Augments active reading


Reading frequently involves not just looking at words on a page, but also underlining, highlighting and commenting, either on the text or in a separate notebook. This combination of reading with critical thinking and learning is called active reading (Adler and van Doren, 1972). To explore the premise that computation can enhance active reading we have built the XLibris "active reading machine." XLibris uses a commercial high-resolution pen tablet display along with a paper-like user interface to support the key affordances of paper for active reading: the reader can hold a scanned image of a page in his lap and mark on it with digital ink. To go beyond paper, XLibris monitors the free-form ink annotations made while reading, and uses these to organize and to search for information. Readers can review, sort and filter clippings of their annotated text in a "Reader's Notebook." XLibris also searches for material related to the annotated text, and displays links to similar documents unobtrusively in the margin, or as further reading lists. Finally, to help readers skim a document, XLibris can emphasize key phrases and grey out the less important text. XLibris demonstrates that computers can help active readers organize and find information while retaining many of the advantages of reading on paper.

Digital Libraries

XLibris is a digital library information appliance. Although digital libraries are intended to support education and knowledge work, current digital library interfaces are narrowly focused on retrieval.
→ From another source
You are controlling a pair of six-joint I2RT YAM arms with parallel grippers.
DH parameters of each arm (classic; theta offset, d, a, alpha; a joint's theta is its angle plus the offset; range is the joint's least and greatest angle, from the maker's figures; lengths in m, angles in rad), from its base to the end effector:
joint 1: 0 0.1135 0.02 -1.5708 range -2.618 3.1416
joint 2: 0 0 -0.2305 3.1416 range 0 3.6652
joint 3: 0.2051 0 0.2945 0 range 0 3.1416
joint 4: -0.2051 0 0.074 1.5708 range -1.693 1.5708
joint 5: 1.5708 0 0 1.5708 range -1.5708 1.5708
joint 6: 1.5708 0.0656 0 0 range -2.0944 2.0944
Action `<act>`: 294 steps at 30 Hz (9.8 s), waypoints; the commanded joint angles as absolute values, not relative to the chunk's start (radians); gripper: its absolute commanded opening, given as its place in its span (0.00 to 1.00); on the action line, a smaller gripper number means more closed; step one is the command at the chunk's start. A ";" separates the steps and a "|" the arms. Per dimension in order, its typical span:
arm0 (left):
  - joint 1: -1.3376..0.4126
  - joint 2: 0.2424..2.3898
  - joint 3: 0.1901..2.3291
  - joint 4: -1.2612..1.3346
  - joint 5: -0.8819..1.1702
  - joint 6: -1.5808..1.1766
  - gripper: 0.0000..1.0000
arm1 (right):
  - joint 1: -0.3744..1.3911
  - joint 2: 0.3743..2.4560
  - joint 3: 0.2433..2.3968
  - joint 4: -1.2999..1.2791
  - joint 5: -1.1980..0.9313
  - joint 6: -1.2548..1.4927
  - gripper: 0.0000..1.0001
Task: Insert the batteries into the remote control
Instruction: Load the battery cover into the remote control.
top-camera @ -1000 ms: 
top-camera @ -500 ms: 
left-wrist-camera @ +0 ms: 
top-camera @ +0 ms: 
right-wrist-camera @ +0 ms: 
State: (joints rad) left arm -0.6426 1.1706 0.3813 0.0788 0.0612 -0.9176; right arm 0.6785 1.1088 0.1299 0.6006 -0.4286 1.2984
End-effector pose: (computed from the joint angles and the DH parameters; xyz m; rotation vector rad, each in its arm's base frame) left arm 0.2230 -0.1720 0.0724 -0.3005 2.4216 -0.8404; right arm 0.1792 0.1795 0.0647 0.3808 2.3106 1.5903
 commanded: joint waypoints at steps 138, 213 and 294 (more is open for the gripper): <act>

Furthermore, they are designed for desktop computers with keyboards, mice, and high-speed network connections. Desktop computers fail to support many key aspects of knowledge work, including active reading, free form ink annotation, fluid movement among document activities, and physical mobility. This is an up-to-date list of Digital Libraries.


We are currently revisiting issues of collaboration through annotation sharing. Here is the up-to-date list of publications on collaboration through annotation.

Related Work

See e-books.org for other resources on electronic books.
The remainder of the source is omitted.